And that is where I spot the difference between skill and attitude. The apprentice was not only taught a skill, he was introduced to an attitude that is rare today. When my father retired from the Navy after WWII he bought a cottage in Dorset, England. The cottage had a long, thatched roof which had not been re-thatched since it was built almost one hundred years earlier. The average life of a thatched roof is about sixty years.

We employed a local professional thatcher to re-thatch the roof. His name was Alf Tuck – I knew him as Mr Tuck because I was only thirteen at the time. He and I become good friends during the six weeks he took to re-thatch the cottage.  Every summer for the rest of his life Alf Tuck would come, perhaps once every four or five weeks after a sunny day, and sit on the little rise in front of the cottage to admire his handiwork as the sun was setting, casting a beautiful light on it.

We must have had the same conversation many times.

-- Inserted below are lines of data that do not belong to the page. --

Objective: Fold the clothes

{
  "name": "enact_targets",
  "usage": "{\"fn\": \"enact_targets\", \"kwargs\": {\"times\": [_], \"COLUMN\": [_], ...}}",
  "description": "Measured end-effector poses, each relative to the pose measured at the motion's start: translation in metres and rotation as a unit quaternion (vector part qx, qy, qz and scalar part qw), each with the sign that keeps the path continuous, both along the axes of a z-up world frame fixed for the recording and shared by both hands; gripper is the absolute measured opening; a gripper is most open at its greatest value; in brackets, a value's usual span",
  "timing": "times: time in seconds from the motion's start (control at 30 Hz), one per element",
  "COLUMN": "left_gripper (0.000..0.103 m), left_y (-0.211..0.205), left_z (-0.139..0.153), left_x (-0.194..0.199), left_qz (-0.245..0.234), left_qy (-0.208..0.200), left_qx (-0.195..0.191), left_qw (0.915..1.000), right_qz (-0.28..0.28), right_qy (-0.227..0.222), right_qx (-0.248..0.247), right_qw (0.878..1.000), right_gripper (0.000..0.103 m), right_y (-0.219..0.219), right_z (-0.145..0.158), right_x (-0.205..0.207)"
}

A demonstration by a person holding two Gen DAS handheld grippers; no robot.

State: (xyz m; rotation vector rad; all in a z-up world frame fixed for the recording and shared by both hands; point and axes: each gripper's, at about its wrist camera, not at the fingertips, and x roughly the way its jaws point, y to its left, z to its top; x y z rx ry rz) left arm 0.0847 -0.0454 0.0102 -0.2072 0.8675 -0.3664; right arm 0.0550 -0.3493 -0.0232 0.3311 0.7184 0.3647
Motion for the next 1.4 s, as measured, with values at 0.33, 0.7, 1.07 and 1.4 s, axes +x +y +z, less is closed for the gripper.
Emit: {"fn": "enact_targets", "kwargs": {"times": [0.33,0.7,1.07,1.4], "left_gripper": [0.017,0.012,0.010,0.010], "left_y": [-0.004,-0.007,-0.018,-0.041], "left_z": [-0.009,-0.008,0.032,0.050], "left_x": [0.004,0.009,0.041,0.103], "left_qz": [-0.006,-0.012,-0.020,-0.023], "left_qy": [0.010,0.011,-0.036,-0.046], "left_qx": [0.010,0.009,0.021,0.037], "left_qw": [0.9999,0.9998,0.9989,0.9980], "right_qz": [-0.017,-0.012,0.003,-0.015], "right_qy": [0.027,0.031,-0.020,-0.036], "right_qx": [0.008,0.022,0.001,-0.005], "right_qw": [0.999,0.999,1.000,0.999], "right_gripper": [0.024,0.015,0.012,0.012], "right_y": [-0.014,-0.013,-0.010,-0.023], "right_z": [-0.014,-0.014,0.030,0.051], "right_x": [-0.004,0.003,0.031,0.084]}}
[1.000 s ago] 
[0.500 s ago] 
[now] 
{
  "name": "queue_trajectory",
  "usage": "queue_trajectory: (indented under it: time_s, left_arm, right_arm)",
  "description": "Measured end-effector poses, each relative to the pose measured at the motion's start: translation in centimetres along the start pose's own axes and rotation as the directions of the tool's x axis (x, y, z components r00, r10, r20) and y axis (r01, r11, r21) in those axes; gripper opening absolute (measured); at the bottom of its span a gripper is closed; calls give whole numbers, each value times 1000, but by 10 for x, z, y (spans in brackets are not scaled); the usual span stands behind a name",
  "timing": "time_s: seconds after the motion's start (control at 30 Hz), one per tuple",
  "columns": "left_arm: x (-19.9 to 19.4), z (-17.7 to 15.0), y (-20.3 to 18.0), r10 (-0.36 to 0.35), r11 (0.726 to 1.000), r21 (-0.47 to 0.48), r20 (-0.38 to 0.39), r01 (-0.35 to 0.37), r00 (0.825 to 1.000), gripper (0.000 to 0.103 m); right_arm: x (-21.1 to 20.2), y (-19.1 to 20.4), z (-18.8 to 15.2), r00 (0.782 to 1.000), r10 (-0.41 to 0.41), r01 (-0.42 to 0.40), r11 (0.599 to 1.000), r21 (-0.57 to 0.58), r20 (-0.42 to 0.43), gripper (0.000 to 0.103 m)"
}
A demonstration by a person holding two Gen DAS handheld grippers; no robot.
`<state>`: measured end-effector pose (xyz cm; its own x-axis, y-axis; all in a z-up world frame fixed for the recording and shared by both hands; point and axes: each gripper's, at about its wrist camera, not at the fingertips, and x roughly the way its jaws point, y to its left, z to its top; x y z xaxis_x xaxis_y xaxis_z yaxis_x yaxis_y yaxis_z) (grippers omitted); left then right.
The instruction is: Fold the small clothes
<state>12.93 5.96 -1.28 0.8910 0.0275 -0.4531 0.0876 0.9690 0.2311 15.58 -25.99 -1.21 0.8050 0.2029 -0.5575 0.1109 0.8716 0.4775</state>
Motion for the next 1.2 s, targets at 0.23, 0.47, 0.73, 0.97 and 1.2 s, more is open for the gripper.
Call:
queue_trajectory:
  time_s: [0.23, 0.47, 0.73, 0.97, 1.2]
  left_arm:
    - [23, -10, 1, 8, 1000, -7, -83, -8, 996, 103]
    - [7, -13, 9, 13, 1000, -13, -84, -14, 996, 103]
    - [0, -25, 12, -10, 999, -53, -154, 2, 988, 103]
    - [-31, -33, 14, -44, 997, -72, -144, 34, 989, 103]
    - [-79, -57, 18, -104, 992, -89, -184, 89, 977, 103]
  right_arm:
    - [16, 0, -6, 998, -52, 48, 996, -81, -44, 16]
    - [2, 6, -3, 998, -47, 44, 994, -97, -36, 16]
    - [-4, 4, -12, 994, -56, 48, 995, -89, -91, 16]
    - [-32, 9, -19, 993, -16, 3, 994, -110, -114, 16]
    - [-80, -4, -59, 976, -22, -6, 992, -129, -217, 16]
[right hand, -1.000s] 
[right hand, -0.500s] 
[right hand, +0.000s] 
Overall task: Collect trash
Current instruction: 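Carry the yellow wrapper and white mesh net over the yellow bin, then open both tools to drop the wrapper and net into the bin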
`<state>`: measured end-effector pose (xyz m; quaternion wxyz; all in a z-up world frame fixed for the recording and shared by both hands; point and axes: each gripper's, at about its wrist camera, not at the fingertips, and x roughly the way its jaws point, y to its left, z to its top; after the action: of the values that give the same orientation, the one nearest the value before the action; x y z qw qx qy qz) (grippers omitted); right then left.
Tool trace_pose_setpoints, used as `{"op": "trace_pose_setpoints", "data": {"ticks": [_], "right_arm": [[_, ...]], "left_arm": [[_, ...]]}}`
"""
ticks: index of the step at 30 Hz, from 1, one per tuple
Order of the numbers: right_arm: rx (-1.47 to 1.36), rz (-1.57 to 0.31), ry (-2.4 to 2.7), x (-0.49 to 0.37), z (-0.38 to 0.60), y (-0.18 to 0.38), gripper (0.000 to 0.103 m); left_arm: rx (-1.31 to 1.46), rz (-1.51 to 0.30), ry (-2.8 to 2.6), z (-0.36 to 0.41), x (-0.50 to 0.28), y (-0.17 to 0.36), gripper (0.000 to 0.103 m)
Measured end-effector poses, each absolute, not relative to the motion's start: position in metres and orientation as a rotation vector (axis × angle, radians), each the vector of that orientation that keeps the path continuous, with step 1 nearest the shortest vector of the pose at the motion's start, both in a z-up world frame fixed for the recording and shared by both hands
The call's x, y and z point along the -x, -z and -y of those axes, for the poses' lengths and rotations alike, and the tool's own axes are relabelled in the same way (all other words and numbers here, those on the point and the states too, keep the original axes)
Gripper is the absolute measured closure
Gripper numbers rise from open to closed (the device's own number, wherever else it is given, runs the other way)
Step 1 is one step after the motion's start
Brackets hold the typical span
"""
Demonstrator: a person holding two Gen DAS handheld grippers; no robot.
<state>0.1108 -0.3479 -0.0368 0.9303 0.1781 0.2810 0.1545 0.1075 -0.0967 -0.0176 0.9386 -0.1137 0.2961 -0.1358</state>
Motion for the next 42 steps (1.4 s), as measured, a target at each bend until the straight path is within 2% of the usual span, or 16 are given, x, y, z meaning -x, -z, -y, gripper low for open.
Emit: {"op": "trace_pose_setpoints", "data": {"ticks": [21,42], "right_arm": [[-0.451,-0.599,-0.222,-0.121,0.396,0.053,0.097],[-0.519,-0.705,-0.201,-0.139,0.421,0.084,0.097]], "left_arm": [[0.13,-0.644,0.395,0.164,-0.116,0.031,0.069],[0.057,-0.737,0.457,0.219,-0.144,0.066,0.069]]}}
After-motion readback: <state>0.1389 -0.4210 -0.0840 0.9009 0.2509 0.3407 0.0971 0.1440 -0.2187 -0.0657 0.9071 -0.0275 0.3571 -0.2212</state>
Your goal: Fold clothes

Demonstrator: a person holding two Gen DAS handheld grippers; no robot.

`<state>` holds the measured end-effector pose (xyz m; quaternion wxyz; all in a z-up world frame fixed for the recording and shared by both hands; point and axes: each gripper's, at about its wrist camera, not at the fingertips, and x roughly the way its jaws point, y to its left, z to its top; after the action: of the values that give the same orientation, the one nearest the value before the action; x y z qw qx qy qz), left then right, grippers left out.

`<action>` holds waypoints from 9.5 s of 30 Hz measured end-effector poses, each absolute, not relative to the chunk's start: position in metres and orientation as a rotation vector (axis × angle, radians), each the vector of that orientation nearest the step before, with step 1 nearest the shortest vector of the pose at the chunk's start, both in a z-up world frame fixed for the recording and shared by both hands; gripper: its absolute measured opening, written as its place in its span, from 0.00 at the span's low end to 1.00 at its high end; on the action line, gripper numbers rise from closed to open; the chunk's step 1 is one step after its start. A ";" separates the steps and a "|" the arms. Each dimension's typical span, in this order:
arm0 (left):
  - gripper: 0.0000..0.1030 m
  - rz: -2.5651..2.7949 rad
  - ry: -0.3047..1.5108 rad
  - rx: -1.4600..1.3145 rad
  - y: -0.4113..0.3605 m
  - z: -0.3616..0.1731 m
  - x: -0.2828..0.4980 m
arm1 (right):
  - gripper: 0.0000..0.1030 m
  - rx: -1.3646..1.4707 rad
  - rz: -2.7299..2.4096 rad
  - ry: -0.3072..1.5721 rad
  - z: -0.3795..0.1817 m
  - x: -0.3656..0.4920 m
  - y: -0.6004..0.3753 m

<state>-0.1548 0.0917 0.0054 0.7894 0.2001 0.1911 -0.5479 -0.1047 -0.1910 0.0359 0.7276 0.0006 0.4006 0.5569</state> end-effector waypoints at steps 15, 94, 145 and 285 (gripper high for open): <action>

I would say “You like your thatch, Mr Tuck?” He would reply “Best job I ever did”. “Does anyone else know that?” I would ask. “”It doesn’t matter whether they do or not,” was his reply, “I know it.” There is no day of my life since then that I have not asked myself about something that I am doing “Does this reach the Alf Tuck standard?”

Mr Tuck didn’t teach me to thatch. He taught me to try to do everything to my own high standard, not the world’s. He showed me an attitude to work that has stayed with me for nearly seventy years. Nursing and looking after people involves many skills, as does mentoring, and these can certainly be trained.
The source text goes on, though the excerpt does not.